In this interview with 3ProTV, Howard Marks discusses the difference between first level thinking, which is simplistic and often wrong, and second level thinking, which is more nuanced and takes into account all of the factors involved. Here’s an excerpt from the interview:
Marks: This idea that there was no price too high for these stocks. I mean, I was lucky because I was a boy at the time, literally a boy.
And I learned an important lesson in the 70s, which is that there are no assets which are so good that there’s no price too high.
For every asset, regardless of how good it is, there’s such a thing as a bargain price, fair price, overpriced.
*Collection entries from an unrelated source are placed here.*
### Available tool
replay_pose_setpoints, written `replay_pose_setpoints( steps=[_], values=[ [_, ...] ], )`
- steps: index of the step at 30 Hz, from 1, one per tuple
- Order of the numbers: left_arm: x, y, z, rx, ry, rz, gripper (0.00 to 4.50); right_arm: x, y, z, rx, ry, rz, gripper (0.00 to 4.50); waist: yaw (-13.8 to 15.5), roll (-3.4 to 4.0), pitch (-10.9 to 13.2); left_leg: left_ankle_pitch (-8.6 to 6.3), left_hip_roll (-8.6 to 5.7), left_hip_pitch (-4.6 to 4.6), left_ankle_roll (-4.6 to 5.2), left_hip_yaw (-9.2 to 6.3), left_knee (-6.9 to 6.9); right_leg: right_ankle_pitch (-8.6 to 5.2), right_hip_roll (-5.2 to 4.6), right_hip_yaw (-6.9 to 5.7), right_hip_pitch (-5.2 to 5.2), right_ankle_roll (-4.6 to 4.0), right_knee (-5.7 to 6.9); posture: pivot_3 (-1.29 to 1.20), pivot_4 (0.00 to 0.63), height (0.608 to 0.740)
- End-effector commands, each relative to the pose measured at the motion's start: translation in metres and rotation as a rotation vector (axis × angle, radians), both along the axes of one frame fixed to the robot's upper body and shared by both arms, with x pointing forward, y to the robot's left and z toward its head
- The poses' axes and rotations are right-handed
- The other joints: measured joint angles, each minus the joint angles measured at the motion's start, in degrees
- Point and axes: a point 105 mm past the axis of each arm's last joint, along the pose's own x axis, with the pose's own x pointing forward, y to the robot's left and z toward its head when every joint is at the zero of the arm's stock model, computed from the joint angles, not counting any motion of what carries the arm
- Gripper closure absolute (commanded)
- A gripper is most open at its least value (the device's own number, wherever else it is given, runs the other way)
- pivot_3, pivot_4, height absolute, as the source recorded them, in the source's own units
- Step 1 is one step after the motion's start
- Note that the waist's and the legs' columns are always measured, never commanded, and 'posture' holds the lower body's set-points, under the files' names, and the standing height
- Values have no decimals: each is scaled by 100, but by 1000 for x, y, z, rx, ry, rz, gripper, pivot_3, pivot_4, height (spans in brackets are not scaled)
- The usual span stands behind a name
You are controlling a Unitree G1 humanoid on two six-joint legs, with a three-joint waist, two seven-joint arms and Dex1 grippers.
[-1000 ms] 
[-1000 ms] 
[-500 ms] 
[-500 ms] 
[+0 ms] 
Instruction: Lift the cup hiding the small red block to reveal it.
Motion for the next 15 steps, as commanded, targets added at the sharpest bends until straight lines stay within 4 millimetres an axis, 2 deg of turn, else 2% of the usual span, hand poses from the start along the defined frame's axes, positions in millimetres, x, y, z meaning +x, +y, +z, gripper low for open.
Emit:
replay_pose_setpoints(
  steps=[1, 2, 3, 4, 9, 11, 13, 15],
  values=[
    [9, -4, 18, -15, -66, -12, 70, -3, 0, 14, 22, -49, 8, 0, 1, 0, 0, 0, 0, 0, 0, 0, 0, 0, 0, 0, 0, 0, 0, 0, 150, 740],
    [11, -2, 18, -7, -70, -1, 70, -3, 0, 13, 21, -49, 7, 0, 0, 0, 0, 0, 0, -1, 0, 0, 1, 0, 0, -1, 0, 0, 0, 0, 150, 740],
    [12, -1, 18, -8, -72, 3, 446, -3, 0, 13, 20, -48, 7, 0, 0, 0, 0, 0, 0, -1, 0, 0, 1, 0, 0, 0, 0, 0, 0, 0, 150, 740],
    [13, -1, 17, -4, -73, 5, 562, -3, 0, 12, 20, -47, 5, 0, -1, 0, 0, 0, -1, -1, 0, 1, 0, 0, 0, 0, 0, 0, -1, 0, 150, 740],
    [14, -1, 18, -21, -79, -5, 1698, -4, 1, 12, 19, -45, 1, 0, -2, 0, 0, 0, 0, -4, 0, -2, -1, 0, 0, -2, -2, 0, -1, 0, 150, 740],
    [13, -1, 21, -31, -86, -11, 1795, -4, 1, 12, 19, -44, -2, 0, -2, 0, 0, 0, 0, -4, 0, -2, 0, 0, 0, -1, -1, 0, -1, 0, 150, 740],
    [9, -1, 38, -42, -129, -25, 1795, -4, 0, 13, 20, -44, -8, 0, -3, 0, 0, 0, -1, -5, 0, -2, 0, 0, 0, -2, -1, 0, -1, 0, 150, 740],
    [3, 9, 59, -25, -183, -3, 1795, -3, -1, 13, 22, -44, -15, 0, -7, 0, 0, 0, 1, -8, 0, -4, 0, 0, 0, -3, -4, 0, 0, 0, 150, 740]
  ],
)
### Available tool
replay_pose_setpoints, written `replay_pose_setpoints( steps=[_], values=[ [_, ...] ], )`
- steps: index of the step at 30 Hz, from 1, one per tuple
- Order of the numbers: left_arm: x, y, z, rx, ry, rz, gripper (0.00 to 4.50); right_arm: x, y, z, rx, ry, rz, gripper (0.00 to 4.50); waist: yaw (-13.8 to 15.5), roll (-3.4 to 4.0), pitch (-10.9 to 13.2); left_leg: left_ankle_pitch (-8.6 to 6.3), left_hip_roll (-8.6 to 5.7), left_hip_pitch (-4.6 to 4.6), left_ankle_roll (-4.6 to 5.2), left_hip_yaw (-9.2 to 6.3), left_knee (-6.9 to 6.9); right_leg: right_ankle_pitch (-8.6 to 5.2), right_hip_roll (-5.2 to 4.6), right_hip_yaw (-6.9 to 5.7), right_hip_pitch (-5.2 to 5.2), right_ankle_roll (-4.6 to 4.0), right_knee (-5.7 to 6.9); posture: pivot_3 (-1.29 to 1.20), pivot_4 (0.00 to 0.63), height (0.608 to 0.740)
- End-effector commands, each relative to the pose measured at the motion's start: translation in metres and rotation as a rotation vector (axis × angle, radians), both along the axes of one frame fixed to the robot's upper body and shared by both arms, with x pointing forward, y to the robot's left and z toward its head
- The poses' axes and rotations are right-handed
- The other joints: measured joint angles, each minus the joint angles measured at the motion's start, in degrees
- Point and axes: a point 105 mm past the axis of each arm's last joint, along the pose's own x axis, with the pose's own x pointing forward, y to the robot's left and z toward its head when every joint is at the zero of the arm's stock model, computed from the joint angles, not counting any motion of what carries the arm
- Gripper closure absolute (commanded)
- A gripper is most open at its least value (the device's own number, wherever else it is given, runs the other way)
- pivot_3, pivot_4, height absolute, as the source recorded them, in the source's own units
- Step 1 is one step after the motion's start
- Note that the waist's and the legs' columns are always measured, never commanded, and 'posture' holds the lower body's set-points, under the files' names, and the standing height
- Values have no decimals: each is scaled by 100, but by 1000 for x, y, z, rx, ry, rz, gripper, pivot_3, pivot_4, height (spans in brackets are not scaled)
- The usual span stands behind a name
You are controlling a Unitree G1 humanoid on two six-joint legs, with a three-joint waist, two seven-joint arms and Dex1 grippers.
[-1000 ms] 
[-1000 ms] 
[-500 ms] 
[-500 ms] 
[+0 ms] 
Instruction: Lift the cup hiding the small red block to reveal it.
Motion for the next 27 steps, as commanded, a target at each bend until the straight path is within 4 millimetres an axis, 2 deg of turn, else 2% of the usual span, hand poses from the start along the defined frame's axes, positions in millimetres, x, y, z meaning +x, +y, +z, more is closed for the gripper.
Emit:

That’s a realization that nobody had at the time.
But some people said, yes it’s a great company, but it’s not that great you see. And this is the greatest example of second level thinking. The first level thinker says it’s a great company, you should buy the stock.
It’s simplistic, everybody understands that, probably wrong.
The second level thinker says it’s a great company, but it’s not as great as everybody thinks, so as a result it’s overpriced, you should sell the stock.
You see, that’s a very simplistic example but the point is you have to take your thinking to a higher level, more in-depth, more nuanced, asking more questions, not so superficial.
And I’m very lucky to have learned this lesson at a very young age. By the way, you only learn from difficulty. Very few lessons are learned through success.